Anger edged Charlie’s tones, burned in his eyes. He jabbed a finger into the laminate surface of his desk.

“So go online,” he said, “blow your cover as Dagmar, and tell them that Austin’s death was not a part of the game but a real-life tragedy. And they should shut the fuck up already. Got that? ”

“Right.” Again she hesitated. “But it might be too late.”

“Too late for what? ”

Dagmar looked at the savagery crackling behind Charlie’s eyes and decided not to answer.

“Never mind.” She rose. “I’ll go post the announcement.”

Unspoken objections still clattered in her mind, objections that had nothing to do with Austin’s death or the investigation.

They had to do with the shape of the game.

When Consuelo had posted the video and linked to it from Our Reality Network, the shape of the game had changed. The players had shifted their energies in an unanticipated direction.

Alternate reality games worked in a complex synergy with the player community. During the course of previous games, Dagmar had been forced to change the game when players moved in an unexpected way.

TINAG-this is not a game. The game only worked when both players and puppetmasters acted as if everything was real. When Dagmar, as puppetmaster, addressed the players directly, it shattered the illusion-it broke the fourth wall, as in theater when an actor turns to the audience and speaks to them directly.

If Dagmar posted a notice telling players that Austin’s death was real, all the player momentum that had been generated by the release of Consuelo’s video would come to a screeching halt.

Dagmar was loyal to her creations-to their integrity, their own internal sense. She wanted their shape to be logical, their interior purposes fulfilled. She didn’t mind changing her work if the change was for the better, but arbitrary changes made her crazy, and she completely hated changes that destroyed the illusion she had worked so hard to create.

But, she then realized, in this case her loyalty was ridiculous. What was the game-what was a mere story-against Austin’s tragedy?

Charlie was right. Dagmar had to make the announcement. Austin’s real death could not become a part of Dagmar’s alternate reality amusement.
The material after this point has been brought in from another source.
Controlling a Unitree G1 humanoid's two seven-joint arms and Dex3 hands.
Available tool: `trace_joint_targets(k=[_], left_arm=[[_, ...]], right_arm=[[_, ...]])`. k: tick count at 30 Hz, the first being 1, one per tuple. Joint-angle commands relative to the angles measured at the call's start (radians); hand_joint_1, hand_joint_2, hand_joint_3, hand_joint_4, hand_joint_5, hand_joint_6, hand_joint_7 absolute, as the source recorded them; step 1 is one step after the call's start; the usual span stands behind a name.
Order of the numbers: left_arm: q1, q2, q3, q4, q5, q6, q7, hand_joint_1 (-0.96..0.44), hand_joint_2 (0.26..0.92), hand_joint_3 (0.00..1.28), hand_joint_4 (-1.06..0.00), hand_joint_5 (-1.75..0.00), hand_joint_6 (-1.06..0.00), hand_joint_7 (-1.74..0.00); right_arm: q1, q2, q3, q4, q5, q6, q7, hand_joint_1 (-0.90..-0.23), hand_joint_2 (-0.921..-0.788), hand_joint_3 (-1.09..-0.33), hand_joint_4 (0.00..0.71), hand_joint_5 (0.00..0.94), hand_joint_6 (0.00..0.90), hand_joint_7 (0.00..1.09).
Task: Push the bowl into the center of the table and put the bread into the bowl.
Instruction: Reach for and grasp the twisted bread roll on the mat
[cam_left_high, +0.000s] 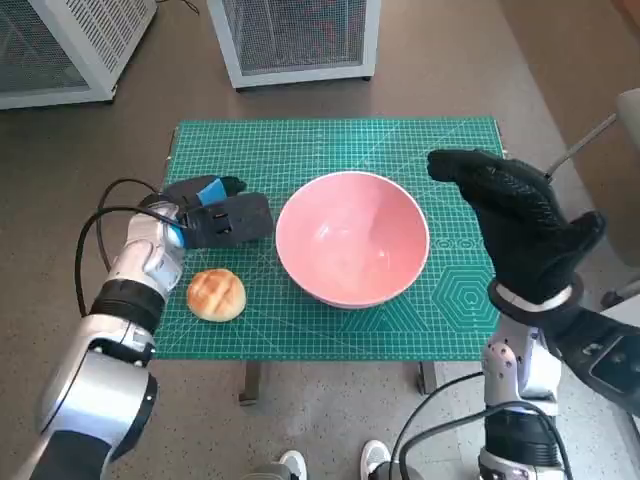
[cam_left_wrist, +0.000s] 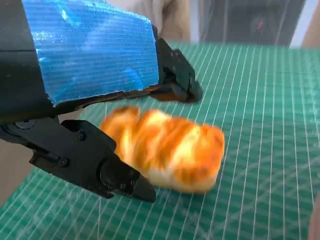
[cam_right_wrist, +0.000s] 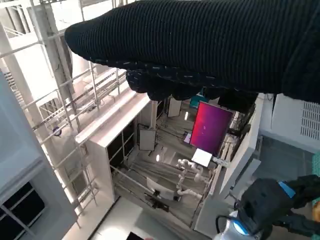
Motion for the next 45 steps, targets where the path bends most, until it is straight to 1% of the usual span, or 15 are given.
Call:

She mentally composed the message as she walked to her office. As the executive producer for Great Big Idea she had a spacious corner billet and a desk filled with high-powered hardware. The rest of the office featured desks and shelves filled with souvenirs of Dagmar’s frenetic, complicated life. There were books, disks, manuals, file folders, and toys. There were posters from gaming conventions, graphic designs from the past four years of Dagmar’s games, portfolios of actors, technicians, and software designers, maps of areas where live events had taken place, books about the history of Los Angeles and other cities, and lists of the go-to people in half the cities of the world.